§ **WORK INSTRUCTIONS**:
Across the listing below, count the lines containing "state". Give nothing but the number.

_ _ _ _

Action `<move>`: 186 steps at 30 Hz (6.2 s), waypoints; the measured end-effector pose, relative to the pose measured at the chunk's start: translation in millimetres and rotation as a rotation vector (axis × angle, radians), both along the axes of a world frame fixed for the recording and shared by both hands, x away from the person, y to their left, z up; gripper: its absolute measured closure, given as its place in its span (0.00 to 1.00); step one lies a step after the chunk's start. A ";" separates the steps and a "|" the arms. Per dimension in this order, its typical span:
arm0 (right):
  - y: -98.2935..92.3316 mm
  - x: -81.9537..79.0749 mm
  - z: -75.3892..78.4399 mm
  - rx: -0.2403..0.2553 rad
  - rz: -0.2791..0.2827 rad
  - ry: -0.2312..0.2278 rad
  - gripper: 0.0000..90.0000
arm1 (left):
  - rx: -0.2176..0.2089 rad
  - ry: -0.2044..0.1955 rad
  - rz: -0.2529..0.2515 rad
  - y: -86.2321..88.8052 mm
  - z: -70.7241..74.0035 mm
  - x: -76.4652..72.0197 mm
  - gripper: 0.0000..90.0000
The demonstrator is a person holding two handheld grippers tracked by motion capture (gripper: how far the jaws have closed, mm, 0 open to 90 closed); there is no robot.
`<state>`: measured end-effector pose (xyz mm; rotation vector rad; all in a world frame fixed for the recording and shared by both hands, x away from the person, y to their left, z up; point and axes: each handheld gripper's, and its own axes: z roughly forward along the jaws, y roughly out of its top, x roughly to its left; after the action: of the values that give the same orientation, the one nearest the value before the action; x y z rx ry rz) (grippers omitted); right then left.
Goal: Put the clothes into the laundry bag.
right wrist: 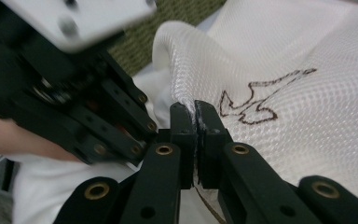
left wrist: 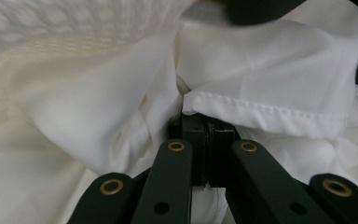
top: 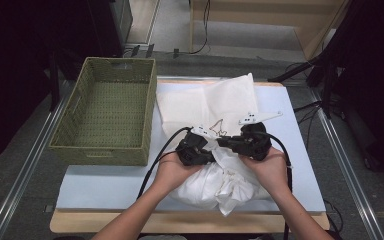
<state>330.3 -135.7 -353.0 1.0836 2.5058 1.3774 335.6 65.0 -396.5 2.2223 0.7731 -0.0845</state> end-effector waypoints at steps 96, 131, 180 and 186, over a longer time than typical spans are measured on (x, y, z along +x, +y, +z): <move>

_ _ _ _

§ **OUTPUT FOR THIS TASK**:
2